Second Sunday of Easter
Lectionary Readings: Acts 2:14a, 22-32, Psalm 16, 1 Peter 1:3-9, John 20:19-31
Rev. Krysta Rexroad Wolfe
Cross Lanes UMC
Midland South District
Every year the story of Jesus appearing to the disciples in a locked room—twice—comes the second week after Easter. No matter which of the synoptic gospels dominates the rest of the year, the Gospel of John always takes this Sunday. There is something about this experience the disciples have with the resurrected Jesus that makes it a constant in the Lectionary rotation, putting it in the same class of stories as the annunciation and nativity.
In the story, the disciples are hiding. Mary had come to them earlier in the day and evangelized, repeating the words Jesus had given her for them, “I have seen the Lord” (John 20:18). They responded by locking themselves in a room. But the lock wasn’t enough to keep truth out, and suddenly they found themselves confronted by the resurrected Jesus.
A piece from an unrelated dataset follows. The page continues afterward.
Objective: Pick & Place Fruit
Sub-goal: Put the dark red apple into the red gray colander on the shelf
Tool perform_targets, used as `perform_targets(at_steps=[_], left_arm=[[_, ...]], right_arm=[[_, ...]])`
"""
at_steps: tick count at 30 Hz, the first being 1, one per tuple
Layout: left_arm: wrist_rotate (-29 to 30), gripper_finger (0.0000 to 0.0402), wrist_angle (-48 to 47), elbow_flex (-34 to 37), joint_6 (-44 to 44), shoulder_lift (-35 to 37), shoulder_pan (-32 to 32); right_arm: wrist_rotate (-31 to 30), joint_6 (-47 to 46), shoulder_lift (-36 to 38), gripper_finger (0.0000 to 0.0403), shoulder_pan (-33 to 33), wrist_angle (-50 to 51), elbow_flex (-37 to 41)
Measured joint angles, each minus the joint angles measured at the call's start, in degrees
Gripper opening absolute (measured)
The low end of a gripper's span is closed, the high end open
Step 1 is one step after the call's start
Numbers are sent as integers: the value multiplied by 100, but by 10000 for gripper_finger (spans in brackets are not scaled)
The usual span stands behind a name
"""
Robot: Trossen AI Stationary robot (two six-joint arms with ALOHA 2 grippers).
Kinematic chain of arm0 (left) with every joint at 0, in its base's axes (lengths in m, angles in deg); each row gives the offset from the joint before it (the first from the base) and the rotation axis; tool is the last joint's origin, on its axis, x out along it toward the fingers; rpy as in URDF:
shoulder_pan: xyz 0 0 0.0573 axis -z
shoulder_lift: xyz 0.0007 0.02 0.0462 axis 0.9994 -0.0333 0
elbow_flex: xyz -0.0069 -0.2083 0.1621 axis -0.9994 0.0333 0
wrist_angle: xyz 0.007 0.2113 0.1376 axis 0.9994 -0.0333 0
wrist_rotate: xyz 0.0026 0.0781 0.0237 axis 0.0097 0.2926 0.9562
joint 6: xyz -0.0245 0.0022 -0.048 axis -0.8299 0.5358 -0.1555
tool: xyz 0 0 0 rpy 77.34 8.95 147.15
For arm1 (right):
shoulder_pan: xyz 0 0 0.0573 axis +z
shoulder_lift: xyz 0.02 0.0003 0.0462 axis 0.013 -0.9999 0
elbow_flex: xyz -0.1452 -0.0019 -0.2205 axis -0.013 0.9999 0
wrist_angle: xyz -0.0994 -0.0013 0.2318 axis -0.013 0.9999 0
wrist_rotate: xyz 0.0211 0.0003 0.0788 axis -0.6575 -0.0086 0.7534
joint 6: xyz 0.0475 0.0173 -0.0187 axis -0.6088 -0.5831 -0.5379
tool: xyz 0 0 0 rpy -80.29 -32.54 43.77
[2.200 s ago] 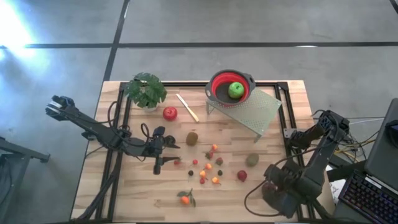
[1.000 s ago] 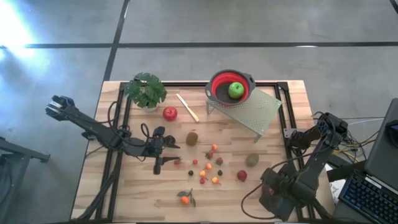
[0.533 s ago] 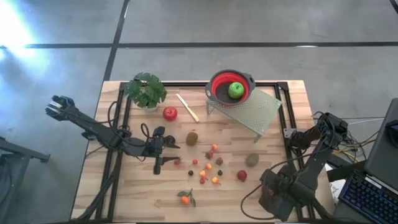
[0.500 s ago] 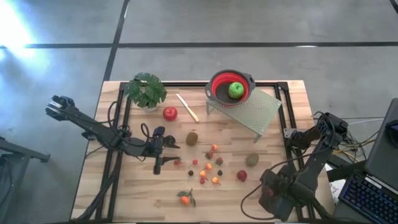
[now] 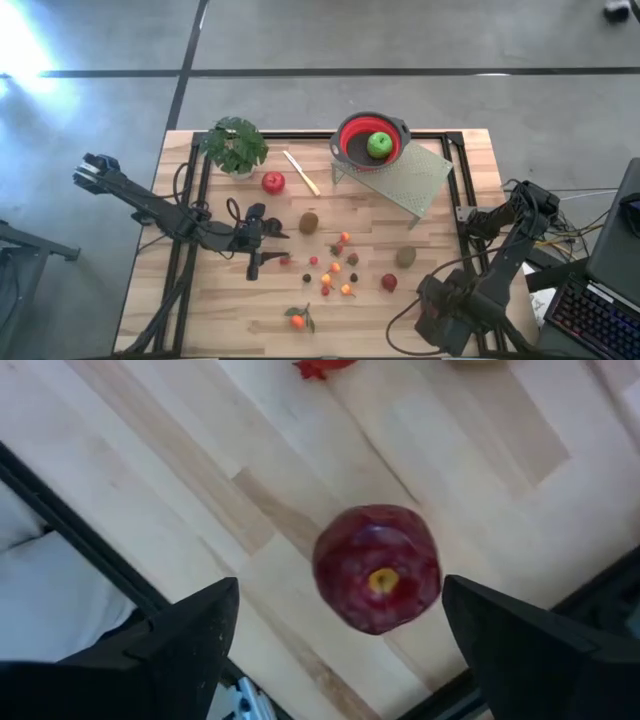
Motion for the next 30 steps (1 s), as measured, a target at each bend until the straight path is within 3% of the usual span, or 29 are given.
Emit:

The sight of him must have been terrifying, because Jesus spoke words of peace two times in quick succession (v. 19, 21). Without giving them much time for questions, Jesus repeated his mission to them. He breathed on them and sent them out with the authority to forgive to sins. When Thomas heard what had taken place while he was out, he was incredulous. It wasn’t enough for Mary to tell him Jesus had risen. It wasn’t enough for the ten apostles to tell him. He had to see Jesus. He had to be breathed on by Jesus. He had to touch Jesus’s crucifixion wounds. For this demand, Thomas is known in history as “Doubting Thomas”.
Maybe he deserves his nickname. We know from John 14:4-5, Thomas was good at asking questions, but I think it was Jesus who initiated the thirst for firsthand, bodily experience. Throughout the Gospel of John, Jesus plants seeds which reveal how important the senses are for faith development. In the Gospel of John when Jesus first called disciples, he invited them to “come and see” (John 1:39). In John 2 Jesus enters public ministry only after turning water into the best wine for wedding guests to drink. In John 6 after feeding the multitudes (v. 1-15), Jesus tells a group of dissenters that they must eat his flesh and drink his blood to abide in him (v. 52-59). In chapter 20 Jesus appears to Mary and the disciples in the flesh. Jesus taught through all five senses, and it is with all five senses Thomas wished to experience Jesus again.
The crazy thing is Jesus obliged Thomas. Jesus appeared to the disciples a second time (a third time, counting the apostle Mary’s initial encounter) in order to invite Thomas to believe through sight and touch. If I had to guess why this story appears year after year following Easter, it’s to remind Christians that it is through bodily experiences others will come to believe. Christianity was not meant to be theoretical, or take place only the realm of inward feeling. Jesus’s incarnation shows us that the ministry priority for every soul is to tend to the needs of every body, which is why good news is a bag of groceries, and a ride to work. It’s the sound of children safe and playing. It’s the smell of clean, unpolluted air. It’s the vibration of good music. Good news is guaranteed shelter. Good news is the name we give whatever we can share to make sure people experience the saving work of Jesus.
On a hot day in October, 2019 200 United Methodists from The West Virginia Annual Conference gathered at the Jordan River. I had anticipated the visit to the Jordan to be one of the highlights of my trip. I was sure the water Jesus was baptized in—the one place no one had built a church over—was going to be a place buzzing with holiness. I didn’t anticipate the site to be so crowded. I didn’t anticipate fighting flies off my face and hair. I didn’t anticipate the muddy water. I didn’t anticipate the utterly communal changing room. To be direct, I was disappointed. I was disappointed, until I remembered that Jesus would have experienced it similarly. Crowded, hot, muddy. There was a not a holy bubble around Jesus. No wonder Thomas asked to see Jesus’s body again. He wanted to make sure that even in a post-resurrection world, bodies still mattered--and they did.
Jesus lived in a body. Jesus healed, fed, and protected other bodies. Jesus was baptized in a body and instituted the Lord’s Supper by sharing bread. Jesus laid down his life in a body. Jesus was resurrected in a body. He asked his disciples to do the same.
In Jerusalem I put my nose to the spices sold in the Old City. I stuck my feet in the Sea of Galilee to cool off midday. I looked over a cliff at Megiddo and took in the vast valley of Armageddon. I picked flowers at the Mount of the Beatitudes. The group sang Christmas songs at the Chapel of the Shepherd's Field, where the angels sang after Mary delivered Jesus. I went to Israel to touch the things Jesus touched, to smell, hear, taste, and see what Jesus did, believing it would be an other worldly experience, but what it really did was remind me—as this story of Thomas does—that bodies matter. To follow Jesus is to participate in a ministry of the senses, and to proclaim with all the food, shelter, protection we can offer, “My Lord and my God” (v. 28).